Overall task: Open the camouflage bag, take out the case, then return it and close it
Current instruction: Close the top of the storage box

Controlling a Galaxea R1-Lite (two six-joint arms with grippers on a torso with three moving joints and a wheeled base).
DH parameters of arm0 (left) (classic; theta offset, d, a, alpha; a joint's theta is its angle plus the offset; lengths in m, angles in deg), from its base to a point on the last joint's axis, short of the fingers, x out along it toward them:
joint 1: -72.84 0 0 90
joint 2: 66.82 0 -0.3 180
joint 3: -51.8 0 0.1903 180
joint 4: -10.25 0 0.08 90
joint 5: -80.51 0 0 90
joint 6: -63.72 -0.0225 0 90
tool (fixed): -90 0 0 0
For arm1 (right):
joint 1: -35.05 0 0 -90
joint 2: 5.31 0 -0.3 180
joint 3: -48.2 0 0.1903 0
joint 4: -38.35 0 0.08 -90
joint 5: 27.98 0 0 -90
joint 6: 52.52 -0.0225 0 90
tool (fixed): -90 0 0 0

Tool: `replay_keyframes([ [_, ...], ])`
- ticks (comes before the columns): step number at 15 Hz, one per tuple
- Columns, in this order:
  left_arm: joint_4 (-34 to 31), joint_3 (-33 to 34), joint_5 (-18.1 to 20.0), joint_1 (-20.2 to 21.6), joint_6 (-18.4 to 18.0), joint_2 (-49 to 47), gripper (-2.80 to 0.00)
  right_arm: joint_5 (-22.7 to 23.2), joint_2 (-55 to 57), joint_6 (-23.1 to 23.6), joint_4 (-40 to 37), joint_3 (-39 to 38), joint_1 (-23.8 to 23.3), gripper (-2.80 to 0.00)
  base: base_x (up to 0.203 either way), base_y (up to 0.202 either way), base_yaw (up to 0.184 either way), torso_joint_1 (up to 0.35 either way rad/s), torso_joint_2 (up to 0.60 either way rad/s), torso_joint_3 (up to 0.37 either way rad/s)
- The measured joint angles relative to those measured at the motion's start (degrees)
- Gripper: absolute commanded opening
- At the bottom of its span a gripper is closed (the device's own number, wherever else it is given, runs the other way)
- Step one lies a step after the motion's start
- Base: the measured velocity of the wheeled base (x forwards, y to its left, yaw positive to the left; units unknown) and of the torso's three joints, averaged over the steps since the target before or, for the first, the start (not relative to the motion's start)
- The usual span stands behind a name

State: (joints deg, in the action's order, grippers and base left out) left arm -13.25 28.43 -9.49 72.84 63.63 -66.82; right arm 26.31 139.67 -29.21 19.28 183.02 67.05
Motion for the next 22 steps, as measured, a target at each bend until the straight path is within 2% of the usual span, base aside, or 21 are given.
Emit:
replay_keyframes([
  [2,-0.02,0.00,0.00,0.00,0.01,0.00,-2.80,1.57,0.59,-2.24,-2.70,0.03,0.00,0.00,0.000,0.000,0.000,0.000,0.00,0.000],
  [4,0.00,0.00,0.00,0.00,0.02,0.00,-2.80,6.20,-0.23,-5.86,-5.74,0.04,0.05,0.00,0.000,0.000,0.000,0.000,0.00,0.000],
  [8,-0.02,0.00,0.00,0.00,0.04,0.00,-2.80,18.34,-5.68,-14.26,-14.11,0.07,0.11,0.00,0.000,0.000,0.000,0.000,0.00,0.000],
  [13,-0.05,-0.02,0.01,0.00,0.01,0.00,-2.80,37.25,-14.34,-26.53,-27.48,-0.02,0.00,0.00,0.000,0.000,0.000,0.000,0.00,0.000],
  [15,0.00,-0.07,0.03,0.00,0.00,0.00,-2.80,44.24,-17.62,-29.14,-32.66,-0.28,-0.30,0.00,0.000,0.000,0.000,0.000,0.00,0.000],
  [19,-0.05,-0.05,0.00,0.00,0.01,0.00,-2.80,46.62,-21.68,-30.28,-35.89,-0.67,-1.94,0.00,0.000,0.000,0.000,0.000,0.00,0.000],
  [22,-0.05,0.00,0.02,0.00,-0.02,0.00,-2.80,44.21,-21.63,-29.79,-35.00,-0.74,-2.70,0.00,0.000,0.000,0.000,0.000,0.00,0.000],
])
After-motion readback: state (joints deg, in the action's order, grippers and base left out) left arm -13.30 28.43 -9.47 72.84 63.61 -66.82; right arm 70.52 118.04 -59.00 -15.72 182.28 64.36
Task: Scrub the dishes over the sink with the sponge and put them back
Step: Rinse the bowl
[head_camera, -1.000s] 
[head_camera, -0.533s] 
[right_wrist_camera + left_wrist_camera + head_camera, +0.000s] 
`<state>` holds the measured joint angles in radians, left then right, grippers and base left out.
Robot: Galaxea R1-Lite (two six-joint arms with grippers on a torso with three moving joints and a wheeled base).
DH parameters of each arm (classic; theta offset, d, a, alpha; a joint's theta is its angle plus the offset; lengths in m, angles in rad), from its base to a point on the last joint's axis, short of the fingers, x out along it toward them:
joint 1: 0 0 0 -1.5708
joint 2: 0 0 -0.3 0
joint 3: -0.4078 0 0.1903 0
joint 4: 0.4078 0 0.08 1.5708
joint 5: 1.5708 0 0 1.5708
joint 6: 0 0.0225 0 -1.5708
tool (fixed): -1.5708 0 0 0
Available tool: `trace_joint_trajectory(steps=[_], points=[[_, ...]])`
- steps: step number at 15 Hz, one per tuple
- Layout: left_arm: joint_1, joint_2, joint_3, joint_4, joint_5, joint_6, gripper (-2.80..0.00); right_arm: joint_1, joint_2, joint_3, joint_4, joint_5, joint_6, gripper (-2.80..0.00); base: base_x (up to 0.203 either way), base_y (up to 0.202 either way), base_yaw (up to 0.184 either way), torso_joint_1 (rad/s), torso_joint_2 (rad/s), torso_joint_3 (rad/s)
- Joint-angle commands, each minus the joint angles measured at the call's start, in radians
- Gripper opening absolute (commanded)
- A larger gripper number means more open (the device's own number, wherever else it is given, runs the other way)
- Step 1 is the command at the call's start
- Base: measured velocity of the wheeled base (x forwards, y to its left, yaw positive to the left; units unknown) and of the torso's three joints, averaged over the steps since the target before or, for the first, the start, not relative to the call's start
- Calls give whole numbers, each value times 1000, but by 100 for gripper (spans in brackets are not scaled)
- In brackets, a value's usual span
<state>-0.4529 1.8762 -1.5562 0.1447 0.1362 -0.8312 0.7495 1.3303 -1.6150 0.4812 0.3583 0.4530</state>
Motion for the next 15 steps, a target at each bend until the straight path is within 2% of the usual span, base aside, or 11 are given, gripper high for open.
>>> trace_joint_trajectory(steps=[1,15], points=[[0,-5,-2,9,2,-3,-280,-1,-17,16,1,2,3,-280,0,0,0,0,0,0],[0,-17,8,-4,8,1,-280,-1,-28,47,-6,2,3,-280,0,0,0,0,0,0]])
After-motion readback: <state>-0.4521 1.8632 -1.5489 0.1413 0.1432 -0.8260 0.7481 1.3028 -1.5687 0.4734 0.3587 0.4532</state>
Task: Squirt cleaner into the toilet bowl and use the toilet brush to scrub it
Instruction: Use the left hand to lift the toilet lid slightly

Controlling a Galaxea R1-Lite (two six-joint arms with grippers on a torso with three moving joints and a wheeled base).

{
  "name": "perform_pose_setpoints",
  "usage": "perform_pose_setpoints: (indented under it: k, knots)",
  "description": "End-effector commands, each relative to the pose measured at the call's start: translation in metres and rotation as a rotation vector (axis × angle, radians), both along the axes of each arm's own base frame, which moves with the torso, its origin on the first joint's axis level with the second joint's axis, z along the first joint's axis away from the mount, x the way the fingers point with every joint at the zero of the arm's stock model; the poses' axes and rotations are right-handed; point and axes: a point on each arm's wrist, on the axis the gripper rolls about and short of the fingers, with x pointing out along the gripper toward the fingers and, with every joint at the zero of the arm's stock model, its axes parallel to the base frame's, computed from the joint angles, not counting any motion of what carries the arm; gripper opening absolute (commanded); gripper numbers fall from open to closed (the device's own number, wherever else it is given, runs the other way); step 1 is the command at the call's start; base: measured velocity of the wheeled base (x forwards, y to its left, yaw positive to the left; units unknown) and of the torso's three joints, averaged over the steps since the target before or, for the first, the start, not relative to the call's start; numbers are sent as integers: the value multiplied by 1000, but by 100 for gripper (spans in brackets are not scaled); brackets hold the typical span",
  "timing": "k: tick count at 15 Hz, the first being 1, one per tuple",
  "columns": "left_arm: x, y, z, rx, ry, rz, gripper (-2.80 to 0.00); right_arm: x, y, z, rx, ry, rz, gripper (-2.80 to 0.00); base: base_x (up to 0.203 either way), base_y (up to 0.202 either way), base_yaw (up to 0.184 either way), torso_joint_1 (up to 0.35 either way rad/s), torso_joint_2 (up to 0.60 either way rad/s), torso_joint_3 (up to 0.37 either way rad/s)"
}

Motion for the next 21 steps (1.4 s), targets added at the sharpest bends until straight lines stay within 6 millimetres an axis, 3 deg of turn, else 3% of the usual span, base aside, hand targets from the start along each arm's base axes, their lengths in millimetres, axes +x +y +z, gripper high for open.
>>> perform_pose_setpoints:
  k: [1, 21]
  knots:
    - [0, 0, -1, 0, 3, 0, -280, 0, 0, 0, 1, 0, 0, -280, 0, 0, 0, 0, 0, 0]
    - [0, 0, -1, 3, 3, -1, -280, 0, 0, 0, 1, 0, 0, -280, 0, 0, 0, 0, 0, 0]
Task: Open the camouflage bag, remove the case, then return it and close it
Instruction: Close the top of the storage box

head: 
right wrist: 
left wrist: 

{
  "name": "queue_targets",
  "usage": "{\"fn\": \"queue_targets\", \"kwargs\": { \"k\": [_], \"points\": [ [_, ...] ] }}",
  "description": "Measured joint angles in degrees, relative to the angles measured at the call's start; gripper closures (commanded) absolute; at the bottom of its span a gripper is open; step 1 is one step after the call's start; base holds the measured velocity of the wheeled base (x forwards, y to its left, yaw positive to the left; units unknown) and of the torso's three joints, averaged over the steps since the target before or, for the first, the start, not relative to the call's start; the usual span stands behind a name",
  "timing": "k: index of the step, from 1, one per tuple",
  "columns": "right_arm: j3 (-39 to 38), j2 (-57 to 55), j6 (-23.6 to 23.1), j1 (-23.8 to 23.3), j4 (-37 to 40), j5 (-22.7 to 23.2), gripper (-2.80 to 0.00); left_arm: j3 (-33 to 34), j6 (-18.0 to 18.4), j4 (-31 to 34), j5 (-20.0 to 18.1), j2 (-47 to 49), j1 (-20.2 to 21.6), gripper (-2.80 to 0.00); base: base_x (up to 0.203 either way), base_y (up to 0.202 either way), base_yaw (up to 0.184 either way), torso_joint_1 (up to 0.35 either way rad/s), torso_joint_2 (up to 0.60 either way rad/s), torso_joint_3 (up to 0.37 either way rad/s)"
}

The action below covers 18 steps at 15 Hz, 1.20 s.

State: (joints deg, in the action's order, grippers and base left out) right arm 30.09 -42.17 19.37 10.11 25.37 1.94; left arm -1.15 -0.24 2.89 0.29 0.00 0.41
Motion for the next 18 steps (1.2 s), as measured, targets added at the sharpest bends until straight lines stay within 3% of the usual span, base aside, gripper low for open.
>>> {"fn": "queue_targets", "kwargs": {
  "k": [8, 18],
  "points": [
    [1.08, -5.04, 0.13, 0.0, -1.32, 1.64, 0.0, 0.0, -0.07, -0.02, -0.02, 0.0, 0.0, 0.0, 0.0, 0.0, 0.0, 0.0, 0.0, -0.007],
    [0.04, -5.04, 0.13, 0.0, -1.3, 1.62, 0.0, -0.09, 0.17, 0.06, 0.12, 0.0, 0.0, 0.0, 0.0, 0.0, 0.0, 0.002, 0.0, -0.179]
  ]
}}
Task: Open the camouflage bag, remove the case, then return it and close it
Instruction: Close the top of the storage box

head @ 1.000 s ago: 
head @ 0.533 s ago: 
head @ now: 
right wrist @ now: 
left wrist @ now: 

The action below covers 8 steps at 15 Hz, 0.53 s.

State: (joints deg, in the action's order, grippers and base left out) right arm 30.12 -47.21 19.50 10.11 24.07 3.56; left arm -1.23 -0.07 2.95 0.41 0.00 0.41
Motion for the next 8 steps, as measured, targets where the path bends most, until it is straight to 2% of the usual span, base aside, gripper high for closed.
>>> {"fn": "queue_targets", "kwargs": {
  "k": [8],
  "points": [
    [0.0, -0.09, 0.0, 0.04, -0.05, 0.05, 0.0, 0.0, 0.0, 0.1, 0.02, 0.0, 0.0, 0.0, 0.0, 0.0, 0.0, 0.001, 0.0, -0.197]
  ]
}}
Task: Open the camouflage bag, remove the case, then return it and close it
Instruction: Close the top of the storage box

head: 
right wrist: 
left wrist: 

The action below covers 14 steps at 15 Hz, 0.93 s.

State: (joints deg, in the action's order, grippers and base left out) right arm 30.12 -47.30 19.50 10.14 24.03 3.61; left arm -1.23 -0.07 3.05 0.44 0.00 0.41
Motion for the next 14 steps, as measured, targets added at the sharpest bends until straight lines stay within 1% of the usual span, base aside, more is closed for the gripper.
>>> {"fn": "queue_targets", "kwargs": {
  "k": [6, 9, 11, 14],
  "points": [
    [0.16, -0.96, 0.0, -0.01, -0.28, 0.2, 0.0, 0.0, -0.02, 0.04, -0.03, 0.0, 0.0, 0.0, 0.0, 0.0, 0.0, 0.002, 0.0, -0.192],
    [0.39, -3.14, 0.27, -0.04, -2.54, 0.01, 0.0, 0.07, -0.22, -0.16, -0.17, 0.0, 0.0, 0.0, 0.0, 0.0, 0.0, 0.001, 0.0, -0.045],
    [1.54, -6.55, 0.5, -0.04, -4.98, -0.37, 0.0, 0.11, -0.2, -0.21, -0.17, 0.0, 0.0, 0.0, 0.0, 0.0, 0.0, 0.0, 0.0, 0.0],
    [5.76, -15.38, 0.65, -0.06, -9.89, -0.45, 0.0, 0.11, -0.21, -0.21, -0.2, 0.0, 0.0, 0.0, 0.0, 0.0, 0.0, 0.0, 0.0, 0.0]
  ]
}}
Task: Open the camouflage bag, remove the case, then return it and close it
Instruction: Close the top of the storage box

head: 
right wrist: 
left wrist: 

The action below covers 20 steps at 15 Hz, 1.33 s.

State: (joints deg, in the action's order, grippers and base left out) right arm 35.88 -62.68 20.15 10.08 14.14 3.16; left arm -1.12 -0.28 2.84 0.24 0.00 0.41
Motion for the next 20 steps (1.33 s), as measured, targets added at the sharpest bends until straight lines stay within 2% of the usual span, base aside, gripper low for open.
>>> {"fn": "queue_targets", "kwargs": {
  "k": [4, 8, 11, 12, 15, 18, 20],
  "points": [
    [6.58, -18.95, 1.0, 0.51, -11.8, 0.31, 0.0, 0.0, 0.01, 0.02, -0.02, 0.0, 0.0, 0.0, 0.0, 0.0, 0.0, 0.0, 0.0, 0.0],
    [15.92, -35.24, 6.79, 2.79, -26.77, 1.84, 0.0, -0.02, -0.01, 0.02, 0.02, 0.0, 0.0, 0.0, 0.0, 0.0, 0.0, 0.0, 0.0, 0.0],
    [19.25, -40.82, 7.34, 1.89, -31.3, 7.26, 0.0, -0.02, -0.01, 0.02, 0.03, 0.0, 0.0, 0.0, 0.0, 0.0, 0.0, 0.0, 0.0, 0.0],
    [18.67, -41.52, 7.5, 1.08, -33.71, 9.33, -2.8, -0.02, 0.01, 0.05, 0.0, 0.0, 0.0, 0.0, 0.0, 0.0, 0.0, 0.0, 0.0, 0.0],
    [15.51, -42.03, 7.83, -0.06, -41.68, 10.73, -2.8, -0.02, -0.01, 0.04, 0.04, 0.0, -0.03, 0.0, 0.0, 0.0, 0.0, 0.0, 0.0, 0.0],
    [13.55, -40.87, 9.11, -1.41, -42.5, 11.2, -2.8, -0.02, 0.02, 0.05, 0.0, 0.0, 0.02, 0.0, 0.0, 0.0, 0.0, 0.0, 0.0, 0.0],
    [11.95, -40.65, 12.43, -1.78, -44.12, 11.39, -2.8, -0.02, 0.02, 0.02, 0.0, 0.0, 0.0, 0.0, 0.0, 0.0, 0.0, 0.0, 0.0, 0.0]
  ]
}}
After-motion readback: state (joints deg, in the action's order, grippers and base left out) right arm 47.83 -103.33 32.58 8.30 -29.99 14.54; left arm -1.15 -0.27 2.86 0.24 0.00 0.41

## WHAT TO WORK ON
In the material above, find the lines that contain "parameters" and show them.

## COMPLETED TASK
DH parameters of arm0 (left) (classic; theta offset, d, a, alpha; a joint's theta is its angle plus the offset; lengths in m, angles in deg), from its base to a point on the last joint's axis, short of the fingers, x out along it toward them:
DH parameters of each arm (classic; theta offset, d, a, alpha; a joint's theta is its angle plus the offset; lengths in m, angles in rad), from its base to a point on the last joint's axis, short of the fingers, x out along it toward them:

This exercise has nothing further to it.